I mean if it wasn’t alive. If this kills it, I will have made a dreadful mistake. But I think it’s the opposite. Like when you get exposed to it, you go “ok, it’s real useful to have Krazy Kat inside your head.” It helps you understand your relationships better. Or its kind of wonderful to have McCay’s dream life in your head or for that matter Al Capp, who is not to me, if I had to choose ten artist to go to a desert island with their body of work, I’m not sure it would be Al Capp, but I love having that stuff as one of the ways of thinking about stuff, you know?

It’s true and it’s been interesting because I went through my other teacher another whirling artist another version of this. We did Scott McCloud, and we looked the Contract with God Trilogy, We looked at Daniel Clowes, We looked at R. Crumb. We Looked at David B. We went to Jules Feiffer. I feel like by the end of this I will have spent all my money on comics.

Well when you are asking why is it worth having this stuff taught it in the university is it gives reason for this stuff to stay alive so at some point after the so-called canon is exhausted, people say “I want to do a whole paper on TAD!” because TAD was forgotten and then all of a sudden a reprint book of TAD comes out. It seems amazingly enough in a relatively 150 or 200 year history depending on how you want to slice it, enough was done to really absorb people for a lifetime if that’s the sub-discipline you want to enter into. You look at it as literature. You look at it as art. You look at it as sociology.

Speaking to Paul Buhle, he comes from a similar background in underground comics, and he had started bringing up comics at Brown and suddenly he had English professors flooding him with a desire to cover superhero comics. They wanted to talk about myth and all this other stuff. Is that also a fear of yours? Do you fear that academia push in an another direction?

Well afraid where? The same way that now that there are a lot of so-called graphic novels coming out. I don’t have to like them and I don’t like 90% of them, but I don’t have to. The way it’s finally been collapsed in my head is it takes an incredible amount of shit to get a few flowers to grow. Similarly, I looked on something called the Comic Scholars message board and most of it is done by Marvel fans doing the academic equivalent of do you think that the Thing could beat up the Hulk. And because it’s dominated comics for so long that it’s almost become synonymous with American comics, I’m interested in what else comics have been, can be and will be and I think the people genuinely interested in their fanboy past and had to parse it and make a living out of it and continue to rationalize their enjoyment of it will be a guard to action. Because the comics themselves don’t have much vitality to them. The few times I have dipped over the past 20 years or so, I haven’t gotten much further.
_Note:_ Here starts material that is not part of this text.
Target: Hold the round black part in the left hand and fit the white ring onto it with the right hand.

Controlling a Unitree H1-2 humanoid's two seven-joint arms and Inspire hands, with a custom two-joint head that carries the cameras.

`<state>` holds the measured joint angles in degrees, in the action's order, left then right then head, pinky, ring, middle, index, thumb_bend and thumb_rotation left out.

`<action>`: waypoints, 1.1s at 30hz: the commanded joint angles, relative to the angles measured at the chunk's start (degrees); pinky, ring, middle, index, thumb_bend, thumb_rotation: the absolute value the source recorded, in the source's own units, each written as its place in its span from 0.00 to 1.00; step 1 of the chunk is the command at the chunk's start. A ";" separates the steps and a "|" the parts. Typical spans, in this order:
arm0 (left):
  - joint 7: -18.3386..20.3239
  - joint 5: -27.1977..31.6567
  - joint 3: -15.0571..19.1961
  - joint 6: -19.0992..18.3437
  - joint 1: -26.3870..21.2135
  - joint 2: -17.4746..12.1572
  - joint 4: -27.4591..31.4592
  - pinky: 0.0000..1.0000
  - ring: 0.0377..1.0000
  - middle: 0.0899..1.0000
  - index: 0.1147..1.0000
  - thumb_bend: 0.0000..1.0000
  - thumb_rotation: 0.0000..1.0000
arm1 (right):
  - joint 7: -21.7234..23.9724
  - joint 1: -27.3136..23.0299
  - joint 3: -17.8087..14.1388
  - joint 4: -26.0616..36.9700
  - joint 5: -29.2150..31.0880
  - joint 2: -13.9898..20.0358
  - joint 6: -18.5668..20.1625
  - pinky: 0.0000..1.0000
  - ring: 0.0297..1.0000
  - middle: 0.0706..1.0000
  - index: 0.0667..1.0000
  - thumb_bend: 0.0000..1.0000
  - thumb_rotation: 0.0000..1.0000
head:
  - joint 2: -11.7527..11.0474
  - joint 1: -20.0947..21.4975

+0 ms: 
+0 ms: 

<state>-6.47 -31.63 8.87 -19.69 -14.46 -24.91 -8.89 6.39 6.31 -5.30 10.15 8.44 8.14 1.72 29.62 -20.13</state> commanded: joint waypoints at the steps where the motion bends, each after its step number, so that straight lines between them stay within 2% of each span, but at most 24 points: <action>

I am conflicted because I read superhero comics and now am reading this and some of the criticisms about technology and these computer generated fonts are true, but I still feel when I create my own writing I use a computer. I can’t write by hand at all practically, so these conflicts arise.

Well technology affects what you do. Like I don’t think Hemingway could have wrote what he wrote without a typewriter. The pounding beat of the typewriter defines the rhythm of the sentences, and stuff that’s written on Microsoft has weird loopiness, because people have taken globs of it and oozing it on other parts of the paper and then taking that and sprinkling it earlier. Everything has a much less rigorous outline than when it was written on the typewriter.